Heute früh, mal wieder eine ach so typische Situation. Um 5:02 Uhr wurde ich gelagert. Auch nur, weil ich geklingelt hätte. Mal wieder kaum Luft bekommen, weil der Befeuchter nicht aufgefüllt wurde. Dadurch erhitzt sich das verbleibende Wasser schneller, verdampft und kondensiert im Schlauch. Ein Teil läuft durch die Maske in Mund und Nase, der Rest verstopft den Beatmungsschlauch. Jeder einzelne Hub von der Beatmung muss sich seinen Weg zur Maske erst frei schaufeln. Sogar als Außenstehender hörst du mit jedem einzelnen Atemstoß ein lautes „Plopp!“ und jetzt stell dir mal vor, wie laut ich das erst höre. Und ich bei jedem Atemzug erst gar keine Luft und dann mit einem schlagartigen Knall alles reingepresst bekomme. Mist ist das. Und unnötig obendrein. Das passiert nämlich nur, wenn man schlampig arbeitet.

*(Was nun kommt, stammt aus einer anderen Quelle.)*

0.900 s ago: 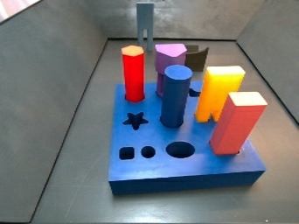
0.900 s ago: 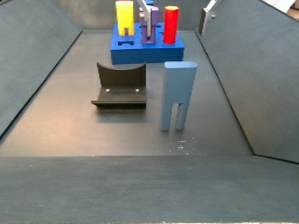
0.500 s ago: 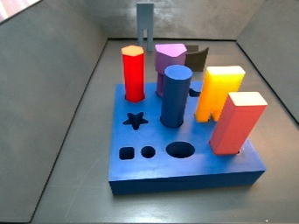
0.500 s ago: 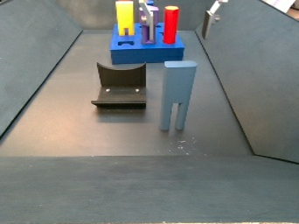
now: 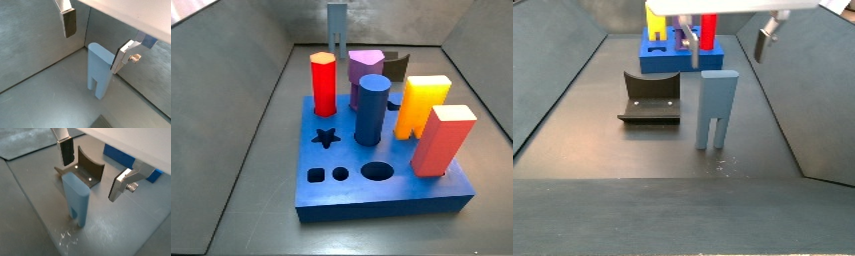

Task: Pick up the square-circle object. Move up. Rotate the square-circle object. Move to above the board. Insert the square-circle object.
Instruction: Pick up the square-circle object.

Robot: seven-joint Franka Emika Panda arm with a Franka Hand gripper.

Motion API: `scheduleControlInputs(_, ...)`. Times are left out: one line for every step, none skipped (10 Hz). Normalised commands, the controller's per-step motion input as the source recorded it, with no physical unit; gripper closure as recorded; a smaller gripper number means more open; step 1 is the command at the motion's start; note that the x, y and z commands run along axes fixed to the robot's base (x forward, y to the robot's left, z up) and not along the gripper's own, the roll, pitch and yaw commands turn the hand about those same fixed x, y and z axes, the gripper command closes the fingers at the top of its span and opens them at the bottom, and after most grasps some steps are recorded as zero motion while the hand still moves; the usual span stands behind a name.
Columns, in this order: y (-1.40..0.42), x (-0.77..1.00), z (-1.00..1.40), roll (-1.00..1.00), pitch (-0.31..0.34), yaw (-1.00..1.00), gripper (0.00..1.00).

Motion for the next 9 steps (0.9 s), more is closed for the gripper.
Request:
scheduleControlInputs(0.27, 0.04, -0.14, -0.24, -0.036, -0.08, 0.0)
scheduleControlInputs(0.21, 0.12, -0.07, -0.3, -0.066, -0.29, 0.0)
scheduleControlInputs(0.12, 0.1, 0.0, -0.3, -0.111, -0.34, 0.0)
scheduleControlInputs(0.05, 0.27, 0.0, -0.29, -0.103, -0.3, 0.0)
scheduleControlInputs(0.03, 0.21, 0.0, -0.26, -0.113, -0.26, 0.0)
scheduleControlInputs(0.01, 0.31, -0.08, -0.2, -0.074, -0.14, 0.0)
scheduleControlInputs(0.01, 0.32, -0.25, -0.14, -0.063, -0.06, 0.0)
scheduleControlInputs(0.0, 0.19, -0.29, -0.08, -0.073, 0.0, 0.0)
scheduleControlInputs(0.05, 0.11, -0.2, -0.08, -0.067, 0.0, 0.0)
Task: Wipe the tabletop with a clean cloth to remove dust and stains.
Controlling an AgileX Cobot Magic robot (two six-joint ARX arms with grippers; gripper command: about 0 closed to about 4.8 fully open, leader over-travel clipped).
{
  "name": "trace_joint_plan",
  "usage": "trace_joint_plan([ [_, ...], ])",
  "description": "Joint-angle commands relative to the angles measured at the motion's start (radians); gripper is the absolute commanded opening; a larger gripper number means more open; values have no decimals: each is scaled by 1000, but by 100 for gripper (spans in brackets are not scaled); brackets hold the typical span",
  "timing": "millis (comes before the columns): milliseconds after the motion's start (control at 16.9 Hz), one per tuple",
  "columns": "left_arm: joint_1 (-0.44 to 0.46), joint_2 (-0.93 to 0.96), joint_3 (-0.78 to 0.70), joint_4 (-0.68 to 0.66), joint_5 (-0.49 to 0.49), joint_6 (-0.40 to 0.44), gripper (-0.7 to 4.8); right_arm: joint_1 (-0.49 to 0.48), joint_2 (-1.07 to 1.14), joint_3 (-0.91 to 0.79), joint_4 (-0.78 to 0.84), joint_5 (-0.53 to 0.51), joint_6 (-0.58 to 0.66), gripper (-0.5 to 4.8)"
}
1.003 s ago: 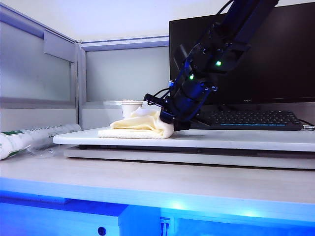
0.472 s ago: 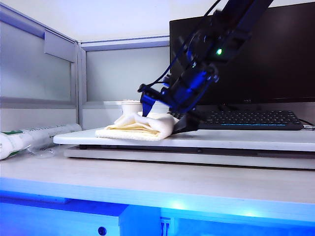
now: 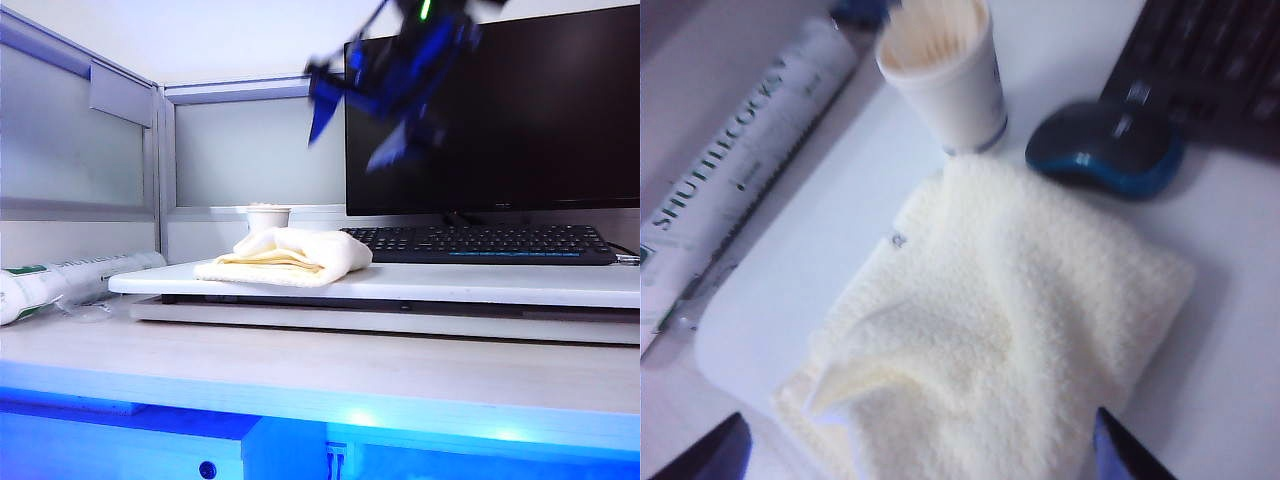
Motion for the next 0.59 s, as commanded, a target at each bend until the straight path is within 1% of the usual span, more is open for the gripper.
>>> trace_joint_plan([
  [59, 0, 0, 1, -23, 12, -3, -6, -28, -99, -1, -76, 16, -58, 438],
  [177, 0, 0, 1, -23, 12, -3, -6, -58, -163, -2, -132, 24, -98, 422],
  [354, 0, 0, 1, -23, 12, -3, -6, -135, -259, -21, -199, 24, -147, 421],
  [590, 0, 0, 1, -23, 11, -3, -6, -262, -420, -117, -227, 21, -174, 415],
])
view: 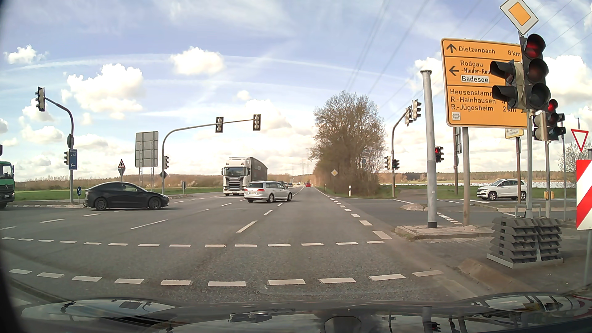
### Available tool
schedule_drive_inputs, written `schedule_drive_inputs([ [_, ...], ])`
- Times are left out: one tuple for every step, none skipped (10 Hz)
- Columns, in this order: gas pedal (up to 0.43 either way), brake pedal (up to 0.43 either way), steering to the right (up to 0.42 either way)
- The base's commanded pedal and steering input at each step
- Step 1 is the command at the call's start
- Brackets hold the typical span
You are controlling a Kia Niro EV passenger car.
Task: Follow the waypoints while adhering to traffic rules and regulations
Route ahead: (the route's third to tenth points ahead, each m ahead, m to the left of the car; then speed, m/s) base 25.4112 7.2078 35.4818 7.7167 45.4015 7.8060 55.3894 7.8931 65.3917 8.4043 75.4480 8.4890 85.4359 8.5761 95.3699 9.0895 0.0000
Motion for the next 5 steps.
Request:
schedule_drive_inputs([
  [0.000,0.305,-0.004],
  [0.000,0.305,-0.004],
  [0.000,0.305,-0.004],
  [0.000,0.305,-0.004],
  [0.000,0.305,-0.004],
])
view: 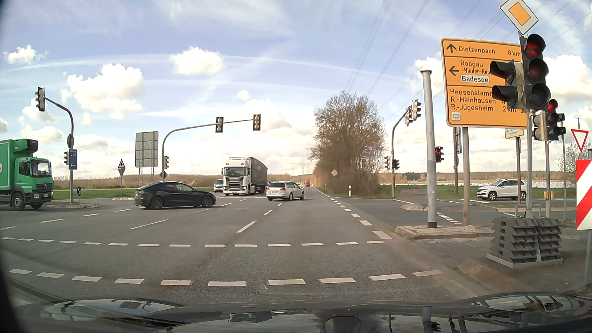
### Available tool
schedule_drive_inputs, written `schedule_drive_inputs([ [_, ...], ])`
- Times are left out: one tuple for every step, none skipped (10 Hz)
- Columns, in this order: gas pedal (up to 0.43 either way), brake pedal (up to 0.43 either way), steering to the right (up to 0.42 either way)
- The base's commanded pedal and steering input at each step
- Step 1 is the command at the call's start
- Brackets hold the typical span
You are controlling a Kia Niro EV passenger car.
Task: Follow the waypoints while adhering to traffic rules and regulations
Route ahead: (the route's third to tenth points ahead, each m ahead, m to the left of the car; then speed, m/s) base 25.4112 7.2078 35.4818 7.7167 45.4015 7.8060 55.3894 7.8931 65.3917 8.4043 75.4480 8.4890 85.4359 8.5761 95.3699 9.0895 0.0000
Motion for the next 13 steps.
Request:
schedule_drive_inputs([
  [0.000,0.305,-0.004],
  [0.000,0.305,-0.004],
  [0.000,0.311,-0.004],
  [0.000,0.311,-0.004],
  [0.000,0.311,-0.004],
  [0.000,0.311,-0.004],
  [0.000,0.311,-0.004],
  [0.000,0.311,-0.004],
  [0.000,0.311,-0.004],
  [0.000,0.305,-0.004],
  [0.000,0.305,-0.004],
  [0.000,0.305,-0.004],
  [0.000,0.305,-0.004],
])
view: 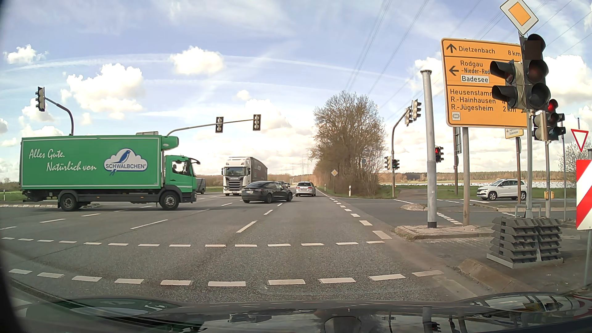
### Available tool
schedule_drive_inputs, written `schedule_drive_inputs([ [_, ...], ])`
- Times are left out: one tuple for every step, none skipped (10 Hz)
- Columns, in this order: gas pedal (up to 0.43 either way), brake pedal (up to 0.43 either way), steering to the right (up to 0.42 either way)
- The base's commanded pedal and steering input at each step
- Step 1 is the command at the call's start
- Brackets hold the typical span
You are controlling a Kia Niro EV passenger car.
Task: Follow the waypoints while adhering to traffic rules and regulations
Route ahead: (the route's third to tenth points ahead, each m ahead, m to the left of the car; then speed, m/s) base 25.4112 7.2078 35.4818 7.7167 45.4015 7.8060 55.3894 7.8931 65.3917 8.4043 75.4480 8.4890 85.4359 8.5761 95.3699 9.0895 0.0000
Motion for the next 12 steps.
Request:
schedule_drive_inputs([
  [0.000,0.305,-0.004],
  [0.000,0.305,-0.004],
  [0.000,0.305,-0.004],
  [0.000,0.305,-0.004],
  [0.000,0.305,-0.004],
  [0.000,0.305,-0.004],
  [0.000,0.305,-0.004],
  [0.000,0.305,-0.004],
  [0.000,0.305,-0.004],
  [0.000,0.305,-0.004],
  [0.000,0.305,-0.004],
  [0.000,0.305,-0.004],
])
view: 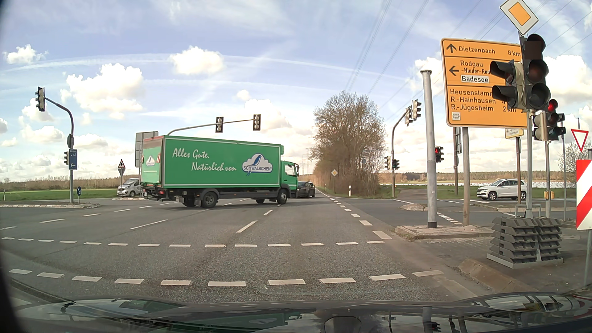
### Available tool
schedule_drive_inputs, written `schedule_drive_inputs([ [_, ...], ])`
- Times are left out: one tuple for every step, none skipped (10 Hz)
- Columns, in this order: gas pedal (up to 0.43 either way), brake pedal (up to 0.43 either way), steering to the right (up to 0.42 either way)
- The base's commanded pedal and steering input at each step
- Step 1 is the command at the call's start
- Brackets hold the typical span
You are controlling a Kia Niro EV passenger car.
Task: Follow the waypoints while adhering to traffic rules and regulations
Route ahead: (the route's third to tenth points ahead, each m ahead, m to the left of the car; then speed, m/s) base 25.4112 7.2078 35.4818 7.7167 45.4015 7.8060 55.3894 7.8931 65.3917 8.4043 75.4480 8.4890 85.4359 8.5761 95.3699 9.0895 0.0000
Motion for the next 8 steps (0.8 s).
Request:
schedule_drive_inputs([
  [0.000,0.305,-0.004],
  [0.000,0.311,-0.004],
  [0.000,0.311,-0.004],
  [0.000,0.311,-0.004],
  [0.000,0.311,-0.004],
  [0.000,0.311,-0.004],
  [0.000,0.311,-0.004],
  [0.000,0.311,-0.004],
])
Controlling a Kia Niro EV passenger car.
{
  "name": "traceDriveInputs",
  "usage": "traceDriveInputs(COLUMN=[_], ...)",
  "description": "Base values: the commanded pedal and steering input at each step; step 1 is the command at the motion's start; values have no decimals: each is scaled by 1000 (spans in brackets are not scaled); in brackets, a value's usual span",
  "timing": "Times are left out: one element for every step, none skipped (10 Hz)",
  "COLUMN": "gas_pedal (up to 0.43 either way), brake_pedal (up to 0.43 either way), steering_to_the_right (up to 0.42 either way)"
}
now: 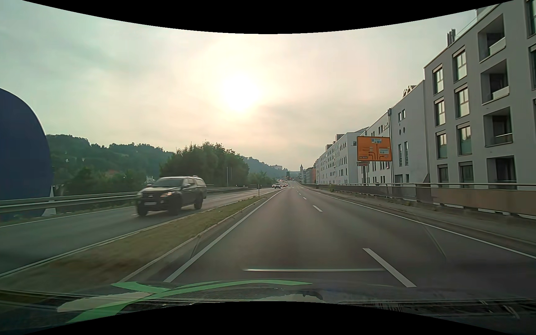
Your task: Follow the waypoints while adhering to traffic rules and regulations
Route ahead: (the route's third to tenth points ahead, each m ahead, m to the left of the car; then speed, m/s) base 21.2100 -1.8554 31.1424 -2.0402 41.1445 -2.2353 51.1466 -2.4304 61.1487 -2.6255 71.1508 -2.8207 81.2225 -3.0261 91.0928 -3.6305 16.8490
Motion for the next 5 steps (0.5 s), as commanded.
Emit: traceDriveInputs(gas_pedal=[47, 47, 47, 47, 47], brake_pedal=[0, 0, 0, 0, 0], steering_to_the_right=[2, 2, 2, 2, 2])
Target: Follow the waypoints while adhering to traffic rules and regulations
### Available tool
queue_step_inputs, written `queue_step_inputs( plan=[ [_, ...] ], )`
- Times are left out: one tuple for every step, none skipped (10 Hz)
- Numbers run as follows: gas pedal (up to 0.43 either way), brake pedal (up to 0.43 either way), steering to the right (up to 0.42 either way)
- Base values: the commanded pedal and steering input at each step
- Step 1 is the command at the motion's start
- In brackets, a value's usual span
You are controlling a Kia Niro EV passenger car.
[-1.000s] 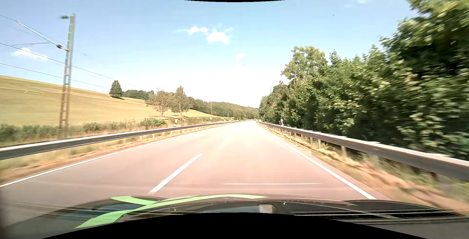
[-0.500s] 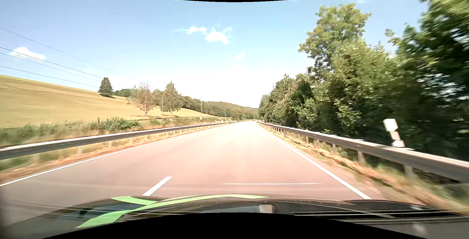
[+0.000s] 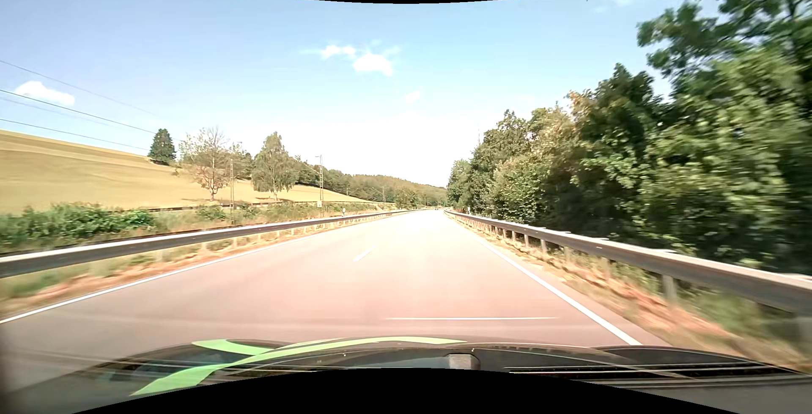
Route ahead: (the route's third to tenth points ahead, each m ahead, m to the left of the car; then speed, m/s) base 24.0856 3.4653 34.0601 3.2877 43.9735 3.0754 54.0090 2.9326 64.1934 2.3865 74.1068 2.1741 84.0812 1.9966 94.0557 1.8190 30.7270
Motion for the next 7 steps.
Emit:
queue_step_inputs(
  plan=[
    [0.350, 0.000, 0.000],
    [0.350, 0.000, 0.000],
    [0.358, 0.000, 0.000],
    [0.358, 0.000, -0.001],
    [0.350, 0.000, 0.000],
    [0.331, 0.000, 0.000],
    [0.299, 0.000, 0.000]
  ],
)
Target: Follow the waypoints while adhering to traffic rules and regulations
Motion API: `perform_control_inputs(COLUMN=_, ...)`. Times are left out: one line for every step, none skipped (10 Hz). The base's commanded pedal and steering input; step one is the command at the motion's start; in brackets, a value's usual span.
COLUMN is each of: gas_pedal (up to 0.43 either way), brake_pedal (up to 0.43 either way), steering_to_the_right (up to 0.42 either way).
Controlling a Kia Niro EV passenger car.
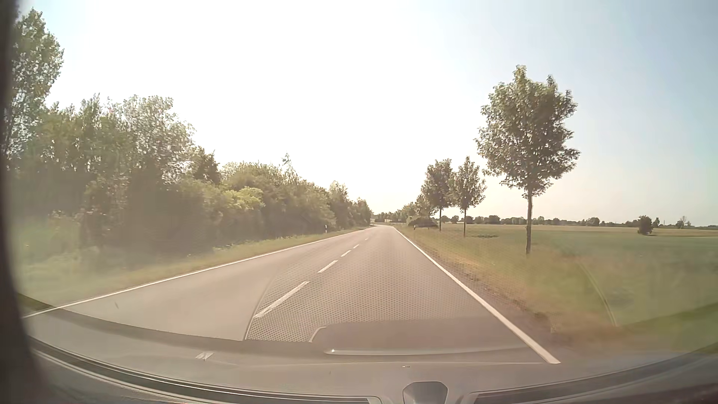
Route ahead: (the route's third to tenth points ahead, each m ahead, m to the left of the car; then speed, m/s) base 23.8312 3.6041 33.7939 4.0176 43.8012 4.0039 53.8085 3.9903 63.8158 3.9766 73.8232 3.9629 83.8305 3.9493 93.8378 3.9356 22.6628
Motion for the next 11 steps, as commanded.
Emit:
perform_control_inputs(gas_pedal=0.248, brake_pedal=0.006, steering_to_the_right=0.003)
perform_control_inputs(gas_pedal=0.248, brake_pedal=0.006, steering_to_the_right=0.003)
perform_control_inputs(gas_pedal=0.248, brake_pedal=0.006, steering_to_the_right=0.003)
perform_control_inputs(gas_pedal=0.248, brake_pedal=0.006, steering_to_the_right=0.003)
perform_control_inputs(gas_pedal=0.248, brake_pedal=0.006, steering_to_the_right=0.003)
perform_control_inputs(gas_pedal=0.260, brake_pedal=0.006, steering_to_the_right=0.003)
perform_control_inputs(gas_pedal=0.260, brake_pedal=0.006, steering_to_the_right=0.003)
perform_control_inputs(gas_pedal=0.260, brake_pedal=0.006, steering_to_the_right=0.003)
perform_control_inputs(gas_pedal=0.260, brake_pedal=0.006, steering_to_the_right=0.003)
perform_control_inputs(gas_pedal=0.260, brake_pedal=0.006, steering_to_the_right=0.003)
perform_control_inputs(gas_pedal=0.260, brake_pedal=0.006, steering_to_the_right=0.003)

Um 6:32 Uhr wäre die nächste Lagerung fällig gewesen. Um 6:40 Uhr wird es mir zu blöd. Ich rufe meinen Pfleger. Ich erkläre ihm, dass schon wieder Wasser im Schlauch ist, er möge bitte nicht nur den Schlauch ausleeren sondern Wasser nachfüllen. Ist ja nicht so, dass ich das nicht schon einige Male erklärt habe. Grob überschlagen sicher dreißig mal oder noch öfter. Und geschrieben. Guggst du hier. Das hat er dann auch getan, von Einsicht jedoch keine Spur. Und weg war er. Mich zu lagern hat er vergessen. Unfassbar.
7:00 Uhr. Die Nacht ist gelaufen. Der Tag auch. Mein ganzes Gesicht ist voll Wasser von der Beatmung und Speichel, der bereits aus dem Mund in die Maske und von der Maske aufs Kopfkissen gelaufen ist. Ich habe ihm ja gesagt, er soll was unterlegen, damit wir nicht das gleiche Theater haben wie letztes Mal (nachzulesen hier). Na ja, er hat es versucht. Das Papier lag nicht unter, sondern neben mir. Was solls. Er dreht das Kissen kurzerhand um. Es ist einfach widerlich, wie hier gearbeitet wird. Darum, dass ich abgesaugt werde, muss ich betteln. Die Beatmung alarmiert non-stop. Disconnect, meldet sie. Auf deutsch: nach faktisch vier Stunden Schlaf (und zwei anstrengenden Tagen hinter mir) habe ich nicht mehr genügend Kraft, um meine Lippen vollständig zu schließen. Luft strömt au. Die Maschine denkt, der Schlauch sei abgefallen.
7:50 Uhr. Ich erkläre meinem Pfleger, dass die Beatmung schon Recht hat mit dem, was sie behauptet. Zitat: „Meine Atmung ist grad echt nicht gut. Ich würde gerne inhalieren.“
Wieso muss ich eigentlich auch noch begründen, dass ich inhalieren möchte? Er hätte ja mal fragen können, wie es mir geht. Oder sich endlich mal den f**king Tagesplan anschauen können, auf dem sich die allmorgentliche Inhalation seit zwei Jahren nicht geändert hat.
Er will einfach nicht. Ich glaube, es liegt nicht an mir. Er will einfach nicht.